The only thing a business has to do is pay the legal fees. A kid with a lemonade stand can incorporate and sell stock. There's a youth program called "Junior Achievement" (kind of like the scouts only for business instead of camping) where kids think up a product, sell stock, make and sell the product, and then pay off investors.

Although that's not what the news reports said, news reports aren't always right. I think this is relevant to the innovation incubators in terms of where new businesses could obtain funding.

If you are right, they could have issued bonds and sold stock all along. If you are wrong then they can now, so it is the same either way.

Jim
 
We've had technological bubbles and industrialization of agriculture going on since Savary's steam engine of the late 1690s and Jethro Tull's seed drill in 1701. So yeah we have hit a much larger difference in degree from 1713 but difference in kind, no. For that matter binary code music boxes go back to at least 9th century Iraq so even smartphone ICs are not really a difference in kind. What we do have are politicians who do not realize that bubbles are the natural consequences of the gigantic and expanding library of apps that have built up over the centuries. That was pointed out by Leon Juglar in the 1800s.

So, no we are not facing anything new other than larger bribes for elected officials.

Another thing that is different is that the huge corporations can and do destroy the free market.

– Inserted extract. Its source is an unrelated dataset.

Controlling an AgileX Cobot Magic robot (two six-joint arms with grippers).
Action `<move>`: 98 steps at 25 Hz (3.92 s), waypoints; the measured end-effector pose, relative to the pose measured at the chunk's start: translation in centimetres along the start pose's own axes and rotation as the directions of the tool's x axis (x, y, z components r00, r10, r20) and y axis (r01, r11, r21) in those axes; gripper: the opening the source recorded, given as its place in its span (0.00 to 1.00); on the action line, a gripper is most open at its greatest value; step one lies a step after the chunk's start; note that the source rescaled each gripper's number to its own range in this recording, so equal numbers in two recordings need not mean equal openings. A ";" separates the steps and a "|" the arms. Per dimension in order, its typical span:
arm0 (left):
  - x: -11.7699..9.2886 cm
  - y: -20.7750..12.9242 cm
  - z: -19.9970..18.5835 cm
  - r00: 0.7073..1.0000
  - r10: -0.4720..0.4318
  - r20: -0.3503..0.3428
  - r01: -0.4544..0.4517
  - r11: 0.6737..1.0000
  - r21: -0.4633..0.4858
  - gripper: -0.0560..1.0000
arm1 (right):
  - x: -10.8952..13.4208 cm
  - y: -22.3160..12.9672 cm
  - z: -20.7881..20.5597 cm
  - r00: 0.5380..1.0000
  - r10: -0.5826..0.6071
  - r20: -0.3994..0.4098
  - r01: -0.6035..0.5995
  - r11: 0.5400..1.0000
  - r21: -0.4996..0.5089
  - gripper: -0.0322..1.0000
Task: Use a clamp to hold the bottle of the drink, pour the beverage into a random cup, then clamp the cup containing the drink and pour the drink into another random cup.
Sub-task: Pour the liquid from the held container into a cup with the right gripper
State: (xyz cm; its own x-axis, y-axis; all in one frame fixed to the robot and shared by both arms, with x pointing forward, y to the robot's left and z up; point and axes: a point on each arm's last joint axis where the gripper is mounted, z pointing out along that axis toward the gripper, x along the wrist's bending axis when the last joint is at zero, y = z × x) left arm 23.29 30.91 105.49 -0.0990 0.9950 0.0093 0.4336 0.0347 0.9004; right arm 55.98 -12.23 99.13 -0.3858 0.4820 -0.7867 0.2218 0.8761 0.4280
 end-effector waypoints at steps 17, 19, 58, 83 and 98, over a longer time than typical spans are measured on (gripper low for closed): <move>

In a number of economic sectors, even if there is no organized cartel, the major corporations will price their products about the same way, pay their employees about the same, purchase their raw materials at about the same price.

So there is no longer a free market setting prices and wages. They are deliberately decided by the top executives of a few corporations which dominate a segment of the economy.

Jim
 
The relative concentration of wealth and economic power in London and Amsterdam were far greater in the 1700s with the competing East India, central banks and fur companies. All of those were privately traded companies and as a bit of comparison far more western Indians (excluding former Mexican states) were killed in the Fur wars of 1783-1814 than the grand total killed by the US Army and RCMP combined. The American Fur Company out of NYC, the Hudson Bay Company out of London and the Company of Adventurers out of Montreal, prior to its hostile takeover by HBC, did in fact use biological weapons to kill off the tribes that supported the other companies, sponsored massacres of the same people and then blamed these problems on their Indian fur suppliers and middlemen. Other than BP and Dow can you name any major modern company that has even by hyperbole been accused of deliberate and intentional Genocide? Until you can and do present such an example I find your claim dubious.
 
...the same either way.
--except for the past half dozen years now household incomes have been $10K/yr less than they were before, and we got 10M people without jobs that used to be employed. I wouldn't call that 'just the same', I'd call it 'worse off'.